La causa más frecuente, la reestenosis, parece estar en franca relación con el uso de stents metálicos, los cuales, como ya es ampliamente conocido tiene una mayor tasa de reestenosis. Este es un dato más a favor de la estandarización de los stents liberadores de fármacos como dispositivo de elección en la angioplastia primaria, a pesar de su mayor (aunque cada vez menos) coste. Sin embargo hay que tener en cuenta que muchos de los pacientes incluidos en este estudio se realizaron angiografías programadas de control y que el "reflejo oculodilatador" sigue estando muy presente. De hecho uno de los predictores de TVR fue la realización de angiografía programada aunque el 95% de las TVR fueron guiadas por isquemia. Llama la atención que factores, que a priori podrían parecer predictores de TVR, no lo sean como la diabetes mellitus, el flujo TIMI o la edad.
La trombosis de stent comienza a convertirse en el peor enemigo de los pacientes revascularizados percutáneamente (y de sus hemodinamistas) y con consecuencias en muchos casos, fatales. En cuanto a los resultados de este análisis se debería tener en cuenta el uso de stents farmacoactivos de primera generación (liberadores de placitaxel) y que los nuevos antiagregantes aun estaban en fase de ensayo clínico en el momento de la realización del estudio. Quizá en la actualidad con nuevos dispositivos y nuevos antiagregantes esta tasa sería menor.
En cuanto a la extensión de enfermedad coronaria, es evidente que un paciente con alta carga aterotrombótica tiene más posibilidades de nuevas revascularizaciones y esto, más que una TVR se podría considerar una nueva revascularización, probablemente independiente del primer infarto y que el mejor método para evitarlo es mediante la prevención secundaria: tratamiento médico óptimo y rehabilitación cardiaca.
Nueva revascularización conlleva implante de nuevos stents en la mayoría de los casos y por ello, mayor posibilidad de nuevas reestenosis y nuevas trombosis, que se traducen en una mayor tasa de eventos en los pacientes sometidos a TVR. Además de ello, reinicio o aumento de la duración de la doble terapia antiagregante, uso de antitrombóticos y de accesos vasculares con lo que inevitablemente, aumentarán las hemorragias.

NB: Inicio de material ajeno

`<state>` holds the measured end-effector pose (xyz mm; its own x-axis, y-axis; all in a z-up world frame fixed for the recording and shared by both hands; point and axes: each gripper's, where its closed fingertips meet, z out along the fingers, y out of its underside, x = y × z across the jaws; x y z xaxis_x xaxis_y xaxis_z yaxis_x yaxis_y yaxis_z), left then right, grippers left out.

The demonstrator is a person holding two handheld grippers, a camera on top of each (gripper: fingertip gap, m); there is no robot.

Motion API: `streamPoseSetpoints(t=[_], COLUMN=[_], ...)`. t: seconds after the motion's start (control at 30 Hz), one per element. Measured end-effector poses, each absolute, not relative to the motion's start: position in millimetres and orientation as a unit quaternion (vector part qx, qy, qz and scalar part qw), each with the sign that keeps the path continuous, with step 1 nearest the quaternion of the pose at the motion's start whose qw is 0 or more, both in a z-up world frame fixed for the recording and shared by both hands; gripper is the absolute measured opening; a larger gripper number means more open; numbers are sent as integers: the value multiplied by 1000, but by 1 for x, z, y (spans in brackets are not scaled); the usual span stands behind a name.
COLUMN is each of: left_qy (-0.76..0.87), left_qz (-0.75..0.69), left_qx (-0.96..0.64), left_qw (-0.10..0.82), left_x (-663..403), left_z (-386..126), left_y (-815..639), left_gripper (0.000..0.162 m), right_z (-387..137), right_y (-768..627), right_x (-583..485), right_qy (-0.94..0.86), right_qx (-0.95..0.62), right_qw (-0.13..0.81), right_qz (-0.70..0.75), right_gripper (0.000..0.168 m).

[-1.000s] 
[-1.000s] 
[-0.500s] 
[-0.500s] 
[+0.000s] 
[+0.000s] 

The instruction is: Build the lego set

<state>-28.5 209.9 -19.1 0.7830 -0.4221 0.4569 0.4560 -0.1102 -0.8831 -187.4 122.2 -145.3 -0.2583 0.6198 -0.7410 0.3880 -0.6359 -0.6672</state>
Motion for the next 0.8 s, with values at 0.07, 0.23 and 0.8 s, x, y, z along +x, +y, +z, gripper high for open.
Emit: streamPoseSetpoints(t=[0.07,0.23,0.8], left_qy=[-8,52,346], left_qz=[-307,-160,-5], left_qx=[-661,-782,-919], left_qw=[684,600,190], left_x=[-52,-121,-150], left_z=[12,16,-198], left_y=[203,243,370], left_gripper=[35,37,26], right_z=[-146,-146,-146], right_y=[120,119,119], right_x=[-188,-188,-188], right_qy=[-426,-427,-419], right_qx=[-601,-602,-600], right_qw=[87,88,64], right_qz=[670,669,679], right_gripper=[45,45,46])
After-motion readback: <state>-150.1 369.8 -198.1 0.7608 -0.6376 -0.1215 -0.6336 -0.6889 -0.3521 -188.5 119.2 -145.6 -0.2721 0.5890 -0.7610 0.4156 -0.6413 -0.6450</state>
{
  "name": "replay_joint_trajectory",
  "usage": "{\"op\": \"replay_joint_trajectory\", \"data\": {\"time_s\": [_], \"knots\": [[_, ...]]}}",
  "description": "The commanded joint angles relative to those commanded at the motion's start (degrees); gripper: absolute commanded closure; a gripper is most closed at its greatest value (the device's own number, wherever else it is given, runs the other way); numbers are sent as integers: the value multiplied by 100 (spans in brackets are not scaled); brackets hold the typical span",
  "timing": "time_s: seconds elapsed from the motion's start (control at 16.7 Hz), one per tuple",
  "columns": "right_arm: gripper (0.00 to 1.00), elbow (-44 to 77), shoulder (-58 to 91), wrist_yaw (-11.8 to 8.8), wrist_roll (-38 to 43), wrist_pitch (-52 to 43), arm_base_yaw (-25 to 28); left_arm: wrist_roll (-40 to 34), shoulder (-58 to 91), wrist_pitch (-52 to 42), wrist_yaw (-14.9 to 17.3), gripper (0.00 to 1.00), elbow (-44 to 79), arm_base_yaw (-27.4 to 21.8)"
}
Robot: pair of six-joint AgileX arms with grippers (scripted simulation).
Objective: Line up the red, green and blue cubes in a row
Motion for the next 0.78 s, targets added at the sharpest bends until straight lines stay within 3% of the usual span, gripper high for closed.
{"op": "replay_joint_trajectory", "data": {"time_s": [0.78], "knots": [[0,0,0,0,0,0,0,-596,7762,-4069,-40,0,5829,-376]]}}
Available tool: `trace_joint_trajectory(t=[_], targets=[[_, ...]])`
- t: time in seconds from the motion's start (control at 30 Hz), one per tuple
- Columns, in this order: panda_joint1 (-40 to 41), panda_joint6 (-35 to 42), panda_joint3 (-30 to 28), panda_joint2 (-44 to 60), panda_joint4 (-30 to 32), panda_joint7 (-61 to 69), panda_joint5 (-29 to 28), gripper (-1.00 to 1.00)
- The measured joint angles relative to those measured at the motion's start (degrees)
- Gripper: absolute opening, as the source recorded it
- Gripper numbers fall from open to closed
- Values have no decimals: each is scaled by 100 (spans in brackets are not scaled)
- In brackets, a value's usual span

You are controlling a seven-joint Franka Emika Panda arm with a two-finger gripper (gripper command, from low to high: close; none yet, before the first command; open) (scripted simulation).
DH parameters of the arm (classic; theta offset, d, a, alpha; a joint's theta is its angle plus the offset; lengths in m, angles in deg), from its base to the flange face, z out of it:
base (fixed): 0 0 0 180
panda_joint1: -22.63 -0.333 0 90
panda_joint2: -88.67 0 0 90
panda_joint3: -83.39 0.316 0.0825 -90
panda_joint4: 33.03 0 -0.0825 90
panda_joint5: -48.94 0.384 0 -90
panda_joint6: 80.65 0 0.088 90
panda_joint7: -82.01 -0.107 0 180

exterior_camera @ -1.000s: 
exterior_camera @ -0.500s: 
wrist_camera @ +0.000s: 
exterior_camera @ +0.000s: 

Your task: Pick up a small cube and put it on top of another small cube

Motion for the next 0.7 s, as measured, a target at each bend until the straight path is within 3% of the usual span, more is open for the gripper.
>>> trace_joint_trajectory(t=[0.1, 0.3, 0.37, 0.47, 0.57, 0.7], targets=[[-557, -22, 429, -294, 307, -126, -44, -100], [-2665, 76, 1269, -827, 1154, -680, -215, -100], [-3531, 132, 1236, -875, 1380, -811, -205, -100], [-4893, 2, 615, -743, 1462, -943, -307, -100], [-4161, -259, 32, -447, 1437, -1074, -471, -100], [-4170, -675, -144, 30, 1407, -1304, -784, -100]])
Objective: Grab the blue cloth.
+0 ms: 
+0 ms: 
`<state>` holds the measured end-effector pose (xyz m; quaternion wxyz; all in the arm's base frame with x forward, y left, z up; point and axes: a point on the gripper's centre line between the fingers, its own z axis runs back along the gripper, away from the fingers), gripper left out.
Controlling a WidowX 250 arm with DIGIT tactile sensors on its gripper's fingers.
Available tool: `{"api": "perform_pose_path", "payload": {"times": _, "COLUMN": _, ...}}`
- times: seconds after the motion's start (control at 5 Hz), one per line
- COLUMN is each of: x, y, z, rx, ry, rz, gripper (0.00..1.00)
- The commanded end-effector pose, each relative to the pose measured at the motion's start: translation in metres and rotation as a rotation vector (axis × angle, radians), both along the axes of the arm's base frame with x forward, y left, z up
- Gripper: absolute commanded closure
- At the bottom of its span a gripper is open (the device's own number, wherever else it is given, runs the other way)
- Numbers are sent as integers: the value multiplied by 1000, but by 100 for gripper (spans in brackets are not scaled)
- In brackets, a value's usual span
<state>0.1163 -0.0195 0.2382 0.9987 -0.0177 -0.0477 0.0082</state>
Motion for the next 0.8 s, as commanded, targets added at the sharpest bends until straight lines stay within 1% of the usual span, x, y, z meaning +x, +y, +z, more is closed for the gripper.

Sin embargo, es llamativo que la TVR no se asocie a una mayor mortalidad (a pesar del aumento de eventos cardiacos y sangrados).
Sería interesante disponer de estudios similares basados en registros más contemporáneos y que nos aporten datos del mundo real.
Este análisis, aunque no tenga impacto inmediato en la práctica clínica, nos aporta datos valiosos en cuanto a una de los principales eventos adversos a medio-largo plazo de la angioplastia primaria en un momento en el que la investigación parece empeñarse en reclutar miles de pacientes en grandes estudios que intentan disminuir mortalidades que ya están en valores muy bajos.
Referencia
- Sorin J. Brener, Konstanze Ertelt, Roxana Mehran, Philippe Genereux, Ke Xu, Bernhard Witzenbichler, Bruce R. Brodie, Giulio Guagliumi, Gregg W. Stone.